After a while, Alucent shifted his weight against the cart wheel and felt the Journal press against his hip through the pouch. The leather was warm, warmer than it should have been given the cold morning air, and the micro-runes along the cover were pulsing with a faint light that bled through the fabric.
It's activating... I didn't call it. I didn't intend anything. His hand moved to the pouch instinctively, and as his fingers touched the cover, the warmth intensified. His grip tightened on the Journal as the realization settled. The crystalline residue. It's responding to the Hex-Waro's remains.
He glanced toward Scribe Joy. She had turned away momentarily, examining something in her travel case. Raya caught his eye from her position by the cart, her gaze dropping briefly to the pouch at his belt before returning to his face. She understood. Gryan, leaning against the rear wheel, shifted his weight slightly as his eyes flickered toward the pouch and then away. He understood too.
"Record of All" fired before Alucent could brace for it.
The vision hit him with the disorienting clarity that always accompanied the Journal's unsolicited activations, pulling his perception away from the road, away from the cart, away from the pale morning light. His fingers tightened on the Journal's cover as his breathing quickened, and he was deposited into a space that existed only in the residual Runeforce imprint of the blue-white crystal fragments dissolving beside him.
He saw architecture. A facility interior, deep within Iron Vale, below ground level. Stone and brass construction with industrial lighting that cast harsh, unvarying light across rows of identical structures. The air in the vision carried a sterile quality, scrubbed of organic scent while heavy with ozone and heated metal.
Cages. Rows of them, extending into the facility's depths.
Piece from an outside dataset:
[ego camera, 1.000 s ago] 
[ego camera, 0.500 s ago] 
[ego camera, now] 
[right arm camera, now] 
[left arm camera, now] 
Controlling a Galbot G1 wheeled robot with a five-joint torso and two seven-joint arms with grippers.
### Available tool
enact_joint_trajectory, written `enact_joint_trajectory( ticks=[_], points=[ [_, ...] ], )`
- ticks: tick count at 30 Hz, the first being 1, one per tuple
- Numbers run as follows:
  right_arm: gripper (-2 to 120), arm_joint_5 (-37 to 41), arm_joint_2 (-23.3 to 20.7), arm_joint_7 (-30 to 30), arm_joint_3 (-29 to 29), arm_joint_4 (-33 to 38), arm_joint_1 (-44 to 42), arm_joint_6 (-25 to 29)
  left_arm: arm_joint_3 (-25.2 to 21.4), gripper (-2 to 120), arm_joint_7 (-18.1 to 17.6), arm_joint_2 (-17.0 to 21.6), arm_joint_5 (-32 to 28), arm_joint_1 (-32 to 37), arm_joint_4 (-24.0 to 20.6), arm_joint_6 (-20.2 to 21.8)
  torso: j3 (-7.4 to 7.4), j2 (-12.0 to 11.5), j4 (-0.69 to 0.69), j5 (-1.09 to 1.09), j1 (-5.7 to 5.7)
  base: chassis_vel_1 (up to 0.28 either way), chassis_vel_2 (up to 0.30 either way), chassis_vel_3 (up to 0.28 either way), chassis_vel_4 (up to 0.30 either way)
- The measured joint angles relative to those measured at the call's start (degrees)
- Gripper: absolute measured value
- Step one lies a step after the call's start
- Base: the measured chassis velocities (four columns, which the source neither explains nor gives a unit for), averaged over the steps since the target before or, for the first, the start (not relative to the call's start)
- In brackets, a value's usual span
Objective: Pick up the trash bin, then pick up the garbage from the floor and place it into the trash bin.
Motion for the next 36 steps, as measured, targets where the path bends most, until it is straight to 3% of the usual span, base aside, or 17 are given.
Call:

Purpose-built containment... The bars have spatial-anchor rune-work inscribed on them. This isn't something thrown together in an emergency. Alucent's analytical mind catalogued the details even as the vision pressed deeper, his breathing quickening further as his hands trembled against the Journal. The inscriptions were precise, professional, maintained with the regularity of active research infrastructure rather than emergency measures.
The cages were numbered. The numbers ran sequentially, and his perception tracked them as the vision moved deeper into the facility. He counted past twenty before the numbers blurred, though the sequence continued into the thirties at minimum.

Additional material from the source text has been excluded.